__TASK GOAL__:
Set the entries below down again, please. Match them exactly.

__MATERIAL TO PROCESS__:
+--

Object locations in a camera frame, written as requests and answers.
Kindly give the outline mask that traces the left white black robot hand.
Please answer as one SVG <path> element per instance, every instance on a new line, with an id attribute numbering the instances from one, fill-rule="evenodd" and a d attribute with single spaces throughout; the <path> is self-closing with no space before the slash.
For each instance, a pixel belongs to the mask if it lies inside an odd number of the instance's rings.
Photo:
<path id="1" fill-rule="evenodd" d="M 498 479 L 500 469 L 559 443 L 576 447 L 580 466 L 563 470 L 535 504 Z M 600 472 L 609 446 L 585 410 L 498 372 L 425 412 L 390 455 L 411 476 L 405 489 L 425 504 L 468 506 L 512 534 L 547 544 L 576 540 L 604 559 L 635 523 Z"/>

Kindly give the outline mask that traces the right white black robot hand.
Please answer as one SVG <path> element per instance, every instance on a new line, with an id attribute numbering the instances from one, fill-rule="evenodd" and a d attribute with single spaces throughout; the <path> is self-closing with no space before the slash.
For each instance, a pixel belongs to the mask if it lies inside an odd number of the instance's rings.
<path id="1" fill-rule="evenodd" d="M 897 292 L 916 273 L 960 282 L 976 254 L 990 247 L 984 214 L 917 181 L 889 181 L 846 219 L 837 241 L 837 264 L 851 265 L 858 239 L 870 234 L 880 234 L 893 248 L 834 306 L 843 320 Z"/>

+--

__ANSWER BELOW__:
Object locations in a camera frame, written as requests and answers.
Kindly give the outline mask that traces the left white black robot hand.
Please answer as one SVG <path> element per instance, every instance on a new line, with an id attribute numbering the instances from one, fill-rule="evenodd" and a d attribute with single spaces throughout; the <path> is self-closing with no space before the slash.
For each instance, a pixel belongs to the mask if it lies inside an odd number of the instance's rings.
Photo:
<path id="1" fill-rule="evenodd" d="M 498 479 L 500 469 L 559 443 L 576 447 L 580 466 L 563 470 L 535 504 Z M 600 472 L 609 446 L 585 410 L 498 372 L 425 412 L 390 455 L 411 476 L 405 489 L 425 504 L 468 506 L 512 534 L 547 544 L 576 540 L 604 559 L 635 523 Z"/>

Kindly give the outline mask that traces the right white black robot hand.
Please answer as one SVG <path> element per instance, every instance on a new line, with an id attribute numbering the instances from one, fill-rule="evenodd" and a d attribute with single spaces throughout; the <path> is self-closing with no space before the slash.
For each instance, a pixel belongs to the mask if it lies inside an odd number of the instance's rings.
<path id="1" fill-rule="evenodd" d="M 897 292 L 916 273 L 960 282 L 976 254 L 990 247 L 984 214 L 917 181 L 889 181 L 846 219 L 837 241 L 837 264 L 851 265 L 858 239 L 870 234 L 880 234 L 893 248 L 834 306 L 843 320 Z"/>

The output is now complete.